* What is needed *
When copying the listing below, skip every picture and keep each word as it stands.

══════

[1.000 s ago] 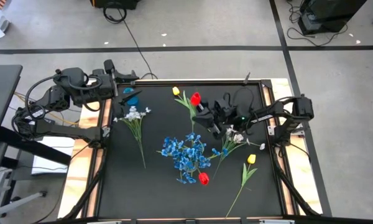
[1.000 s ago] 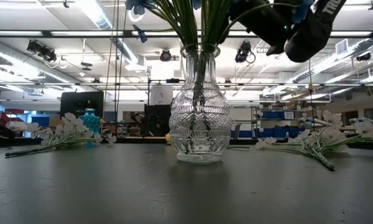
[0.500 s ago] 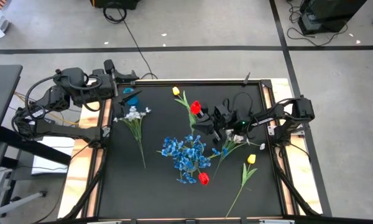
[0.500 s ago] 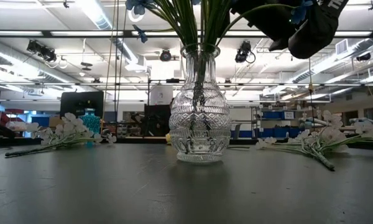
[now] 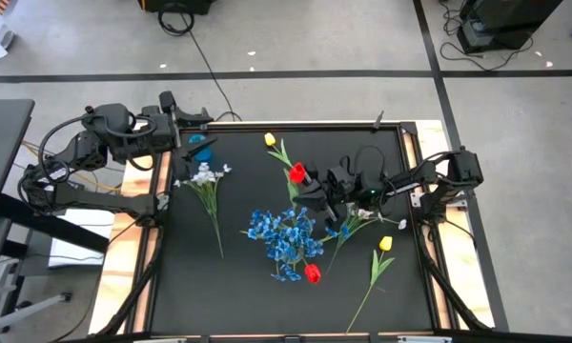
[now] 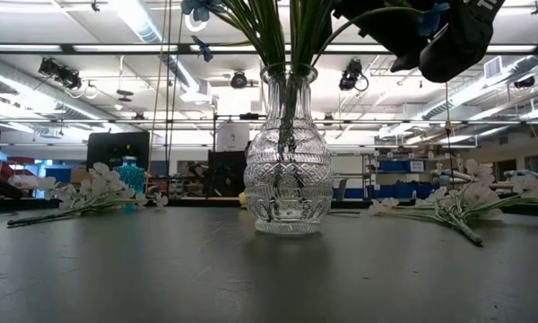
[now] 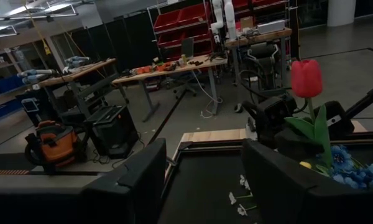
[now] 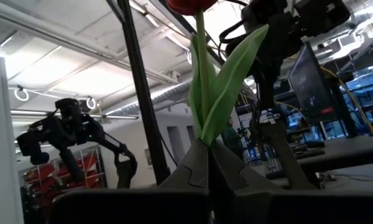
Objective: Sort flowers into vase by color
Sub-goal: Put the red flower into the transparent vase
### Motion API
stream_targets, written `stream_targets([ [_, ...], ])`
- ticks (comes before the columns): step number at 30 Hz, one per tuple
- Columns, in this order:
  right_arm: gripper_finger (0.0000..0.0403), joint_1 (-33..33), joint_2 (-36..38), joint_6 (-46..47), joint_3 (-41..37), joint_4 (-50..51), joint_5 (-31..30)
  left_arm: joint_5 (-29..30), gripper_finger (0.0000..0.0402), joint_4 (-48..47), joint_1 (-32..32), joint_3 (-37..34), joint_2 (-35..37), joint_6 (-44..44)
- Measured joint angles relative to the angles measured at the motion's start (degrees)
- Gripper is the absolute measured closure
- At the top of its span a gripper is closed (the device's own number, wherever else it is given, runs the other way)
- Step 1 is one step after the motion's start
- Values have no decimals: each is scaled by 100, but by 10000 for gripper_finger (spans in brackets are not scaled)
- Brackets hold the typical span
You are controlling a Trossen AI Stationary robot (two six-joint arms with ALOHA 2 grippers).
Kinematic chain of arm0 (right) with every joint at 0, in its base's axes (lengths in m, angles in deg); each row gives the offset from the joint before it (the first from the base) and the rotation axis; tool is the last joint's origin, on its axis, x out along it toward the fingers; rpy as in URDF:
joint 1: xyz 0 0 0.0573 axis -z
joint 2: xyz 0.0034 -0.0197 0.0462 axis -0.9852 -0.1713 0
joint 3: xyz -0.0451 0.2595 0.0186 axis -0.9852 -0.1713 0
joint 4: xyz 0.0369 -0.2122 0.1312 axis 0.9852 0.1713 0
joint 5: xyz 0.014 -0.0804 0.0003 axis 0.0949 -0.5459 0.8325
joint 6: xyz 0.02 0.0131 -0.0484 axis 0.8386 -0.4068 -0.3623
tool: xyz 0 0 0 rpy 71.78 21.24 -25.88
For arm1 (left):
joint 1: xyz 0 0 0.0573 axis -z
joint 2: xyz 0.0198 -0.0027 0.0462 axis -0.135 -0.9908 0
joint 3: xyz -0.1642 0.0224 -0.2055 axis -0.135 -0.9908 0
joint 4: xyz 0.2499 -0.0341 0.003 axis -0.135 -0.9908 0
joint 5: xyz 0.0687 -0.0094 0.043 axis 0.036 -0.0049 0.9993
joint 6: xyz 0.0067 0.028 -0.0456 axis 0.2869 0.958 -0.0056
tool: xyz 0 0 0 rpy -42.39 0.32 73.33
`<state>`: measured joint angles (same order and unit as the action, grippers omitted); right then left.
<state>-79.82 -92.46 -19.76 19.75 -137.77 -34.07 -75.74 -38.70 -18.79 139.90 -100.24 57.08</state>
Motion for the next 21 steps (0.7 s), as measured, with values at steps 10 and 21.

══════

* Solution *
[1.000 s ago] 
[1.000 s ago] 
[0.500 s ago] 
[0.500 s ago] 
[now] 
[now] 
[now] 
[now] 
Objective: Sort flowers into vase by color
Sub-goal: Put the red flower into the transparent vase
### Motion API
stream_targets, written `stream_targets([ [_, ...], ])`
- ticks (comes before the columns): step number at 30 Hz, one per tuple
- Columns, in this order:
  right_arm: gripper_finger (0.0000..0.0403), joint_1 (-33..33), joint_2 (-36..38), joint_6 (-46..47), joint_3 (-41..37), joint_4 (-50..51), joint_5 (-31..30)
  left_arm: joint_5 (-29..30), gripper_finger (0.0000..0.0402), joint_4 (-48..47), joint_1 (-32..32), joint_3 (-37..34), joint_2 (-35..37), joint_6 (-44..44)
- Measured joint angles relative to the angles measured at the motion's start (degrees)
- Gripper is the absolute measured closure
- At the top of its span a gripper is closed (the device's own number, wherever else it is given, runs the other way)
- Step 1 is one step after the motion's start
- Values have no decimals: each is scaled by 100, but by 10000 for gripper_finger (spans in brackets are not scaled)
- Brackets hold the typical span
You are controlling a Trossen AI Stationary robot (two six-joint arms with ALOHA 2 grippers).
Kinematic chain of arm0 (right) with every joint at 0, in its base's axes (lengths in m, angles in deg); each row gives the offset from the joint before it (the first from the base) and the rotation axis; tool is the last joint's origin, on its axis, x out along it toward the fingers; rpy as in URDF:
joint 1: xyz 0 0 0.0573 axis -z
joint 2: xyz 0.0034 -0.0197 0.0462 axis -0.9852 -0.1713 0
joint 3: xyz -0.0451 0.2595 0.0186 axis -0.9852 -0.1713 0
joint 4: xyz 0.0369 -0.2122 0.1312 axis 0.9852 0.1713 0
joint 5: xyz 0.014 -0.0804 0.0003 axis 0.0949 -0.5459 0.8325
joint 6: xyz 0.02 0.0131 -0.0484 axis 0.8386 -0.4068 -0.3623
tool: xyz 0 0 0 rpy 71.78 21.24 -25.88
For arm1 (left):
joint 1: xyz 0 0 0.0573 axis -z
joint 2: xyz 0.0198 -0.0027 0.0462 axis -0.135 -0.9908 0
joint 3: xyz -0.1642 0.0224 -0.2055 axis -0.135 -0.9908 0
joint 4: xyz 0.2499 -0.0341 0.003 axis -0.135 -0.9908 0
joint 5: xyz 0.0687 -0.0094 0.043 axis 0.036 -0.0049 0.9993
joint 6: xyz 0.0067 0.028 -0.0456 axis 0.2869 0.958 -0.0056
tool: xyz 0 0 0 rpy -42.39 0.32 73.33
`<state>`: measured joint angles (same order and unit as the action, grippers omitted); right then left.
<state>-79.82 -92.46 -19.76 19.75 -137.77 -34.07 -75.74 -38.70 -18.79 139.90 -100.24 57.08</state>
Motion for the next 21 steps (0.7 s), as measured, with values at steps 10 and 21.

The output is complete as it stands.